In the present study, K. pneumoniae was detected in 18 h BHI enriched broth by PCR. The direct detection appears to be of great value in diagnosis and epidemiological mapping of K. pneumoniae as an alternate to time consuming isolation method in difficult geographical terrain where yaks are inhabited. The 16S rRNA (1456 bp) sequences (NCBI accession number KP866814) and RNA secondary structure prediction revealed close geographical relatedness to environmental K. pneumoniae PB12 from River Mahananda from East India and K. pneumoniae JPR 9 isolated from soil samples of Assam. However, sequence divergence was observed with animals isolates from India and other neighboring countries (Figure 2 and 3).
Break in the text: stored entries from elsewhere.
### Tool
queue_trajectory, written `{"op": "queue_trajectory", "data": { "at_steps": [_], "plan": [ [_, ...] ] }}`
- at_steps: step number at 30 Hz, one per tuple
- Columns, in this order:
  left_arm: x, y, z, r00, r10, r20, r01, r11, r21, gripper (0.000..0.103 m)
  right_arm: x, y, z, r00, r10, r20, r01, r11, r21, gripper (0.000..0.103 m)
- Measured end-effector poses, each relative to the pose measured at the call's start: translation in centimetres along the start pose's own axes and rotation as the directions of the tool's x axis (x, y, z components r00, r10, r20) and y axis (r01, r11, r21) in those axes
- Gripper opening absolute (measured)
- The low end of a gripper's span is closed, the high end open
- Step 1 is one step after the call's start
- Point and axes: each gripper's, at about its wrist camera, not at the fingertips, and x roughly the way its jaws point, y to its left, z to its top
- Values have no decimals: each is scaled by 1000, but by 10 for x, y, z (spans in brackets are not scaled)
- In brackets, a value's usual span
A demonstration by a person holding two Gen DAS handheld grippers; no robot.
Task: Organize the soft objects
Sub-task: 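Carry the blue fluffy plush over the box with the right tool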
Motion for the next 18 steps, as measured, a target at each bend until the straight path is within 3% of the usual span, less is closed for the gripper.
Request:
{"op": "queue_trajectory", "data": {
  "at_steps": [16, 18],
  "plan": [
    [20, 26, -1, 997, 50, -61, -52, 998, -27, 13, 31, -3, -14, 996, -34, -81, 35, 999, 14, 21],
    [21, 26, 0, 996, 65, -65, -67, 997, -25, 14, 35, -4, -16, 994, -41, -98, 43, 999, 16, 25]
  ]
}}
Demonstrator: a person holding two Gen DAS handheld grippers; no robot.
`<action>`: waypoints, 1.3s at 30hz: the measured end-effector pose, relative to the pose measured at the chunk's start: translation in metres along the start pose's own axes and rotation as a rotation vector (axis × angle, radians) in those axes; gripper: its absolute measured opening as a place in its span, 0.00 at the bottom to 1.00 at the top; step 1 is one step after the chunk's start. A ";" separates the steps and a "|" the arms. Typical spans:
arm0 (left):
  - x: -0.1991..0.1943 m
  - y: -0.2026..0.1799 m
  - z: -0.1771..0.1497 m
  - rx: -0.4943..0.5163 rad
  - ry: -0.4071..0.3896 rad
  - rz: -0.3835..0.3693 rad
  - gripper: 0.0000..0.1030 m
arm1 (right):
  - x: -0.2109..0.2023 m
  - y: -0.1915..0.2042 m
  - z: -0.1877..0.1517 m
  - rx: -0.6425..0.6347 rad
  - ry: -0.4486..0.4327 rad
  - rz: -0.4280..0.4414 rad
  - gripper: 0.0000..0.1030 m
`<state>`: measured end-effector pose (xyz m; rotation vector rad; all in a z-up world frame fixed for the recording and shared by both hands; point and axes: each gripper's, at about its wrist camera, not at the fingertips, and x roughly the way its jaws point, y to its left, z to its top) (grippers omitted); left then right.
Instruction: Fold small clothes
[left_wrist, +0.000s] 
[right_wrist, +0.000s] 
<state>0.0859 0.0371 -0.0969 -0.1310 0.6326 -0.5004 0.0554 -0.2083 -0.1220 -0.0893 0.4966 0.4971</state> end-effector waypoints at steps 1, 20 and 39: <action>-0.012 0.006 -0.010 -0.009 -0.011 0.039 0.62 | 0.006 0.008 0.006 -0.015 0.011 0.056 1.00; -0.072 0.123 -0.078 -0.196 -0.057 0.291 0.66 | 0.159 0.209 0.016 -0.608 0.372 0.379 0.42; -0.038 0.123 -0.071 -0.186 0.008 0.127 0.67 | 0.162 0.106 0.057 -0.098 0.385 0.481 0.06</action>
There are records of respiratory diseases in yaks in the region but various etiological agents have been implicated other than K. pneumoniae (Mishra et al., 2004).

 

 

 

 

Identification of K. pneumoniae from respiratory infections reiterates as a respiratory pathogen (Alves et al., 2006; Hansen et al., 2004) and further studies involving large number of isolates and genotyping are essential to understand geographical, pathogencity and physio-chemical factors on the distribution and divergence of K. pneumoniae.

 

Acknowledgments

 

We are thankful to the Director and scientists, ICAR-National Research Centre on Yak, Dirang, Arunachal Pradesh for their support & collaboration for sharing samples. This work is funded by Department of Biotechnology Govt. of India through twinning project entitled “Aetio-Pathology and molecular epidemiology of bacterial and viral diseases associated with the respiratory problems of yak in the North Eastern Regions of India (Grant No: BT/391/NE/TBP/2012)”.

 

Conflict Of Interest

 

None of the authors of this paper has a financial or personal relationship with other people or organizations that could inappropriately influence or bias the content of the paper.

 

Authors’ Contribution

 

RS designed the study and corrected the manuscript. JD provided the sample for study. SS, KN carried out the experimental work, analyzed the data and drafted the manuscript. GBMR,SSP, BRS provided guidance and support. All authors read and approved the final manuscript.